#### Problem to work on
Please repeat the lines below exactly. Begin with the line containing "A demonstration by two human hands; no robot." and go on through the line containing "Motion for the".

#### Provided data
——
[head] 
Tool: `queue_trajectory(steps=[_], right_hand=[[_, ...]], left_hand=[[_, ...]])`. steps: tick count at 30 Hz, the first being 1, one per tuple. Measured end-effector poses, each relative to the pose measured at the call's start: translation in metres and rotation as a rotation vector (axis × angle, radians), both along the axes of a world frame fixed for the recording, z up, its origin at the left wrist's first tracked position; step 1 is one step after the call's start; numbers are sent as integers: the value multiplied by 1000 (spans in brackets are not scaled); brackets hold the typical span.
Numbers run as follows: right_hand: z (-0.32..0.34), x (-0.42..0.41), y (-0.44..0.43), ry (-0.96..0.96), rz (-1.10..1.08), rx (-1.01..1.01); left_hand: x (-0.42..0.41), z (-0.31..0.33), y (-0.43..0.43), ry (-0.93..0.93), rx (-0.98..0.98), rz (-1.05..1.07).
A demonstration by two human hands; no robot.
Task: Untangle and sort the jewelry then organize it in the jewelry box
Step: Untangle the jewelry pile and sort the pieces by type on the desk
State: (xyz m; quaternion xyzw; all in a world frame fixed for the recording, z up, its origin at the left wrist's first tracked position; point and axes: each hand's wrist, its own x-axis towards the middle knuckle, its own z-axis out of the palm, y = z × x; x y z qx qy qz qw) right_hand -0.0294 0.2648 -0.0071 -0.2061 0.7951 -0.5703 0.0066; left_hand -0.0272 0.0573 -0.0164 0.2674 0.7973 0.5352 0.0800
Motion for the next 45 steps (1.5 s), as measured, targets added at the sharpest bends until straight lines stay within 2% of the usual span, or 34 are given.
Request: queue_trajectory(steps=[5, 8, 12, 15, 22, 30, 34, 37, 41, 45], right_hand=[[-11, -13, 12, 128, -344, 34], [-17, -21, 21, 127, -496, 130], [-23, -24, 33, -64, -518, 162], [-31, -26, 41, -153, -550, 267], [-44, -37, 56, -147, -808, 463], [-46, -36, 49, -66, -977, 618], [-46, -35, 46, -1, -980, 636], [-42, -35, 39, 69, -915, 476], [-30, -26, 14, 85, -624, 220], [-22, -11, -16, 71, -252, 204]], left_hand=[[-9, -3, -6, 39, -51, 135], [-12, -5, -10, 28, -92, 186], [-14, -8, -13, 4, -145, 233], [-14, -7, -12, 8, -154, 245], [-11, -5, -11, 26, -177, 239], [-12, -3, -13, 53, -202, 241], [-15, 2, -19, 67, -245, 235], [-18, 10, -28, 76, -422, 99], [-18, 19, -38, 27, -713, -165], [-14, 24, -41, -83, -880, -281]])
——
#### Answer
A demonstration by two human hands; no robot.
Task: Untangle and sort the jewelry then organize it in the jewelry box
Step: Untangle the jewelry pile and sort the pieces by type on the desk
State: (xyz m; quaternion xyzw; all in a world frame fixed for the recording, z up, its origin at the left wrist's first tracked position; point and axes: each hand's wrist, its own x-axis towards the middle knuckle, its own z-axis out of the palm, y = z × x; x y z qx qy qz qw) right_hand -0.0294 0.2648 -0.0071 -0.2061 0.7951 -0.5703 0.0066; left_hand -0.0272 0.0573 -0.0164 0.2674 0.7973 0.5352 0.0800
Motion for the next 45 steps (1.5 s), as measured, targets added at the sharpest bends until straight lines stay within 2% of the usual span, or 34 are given.

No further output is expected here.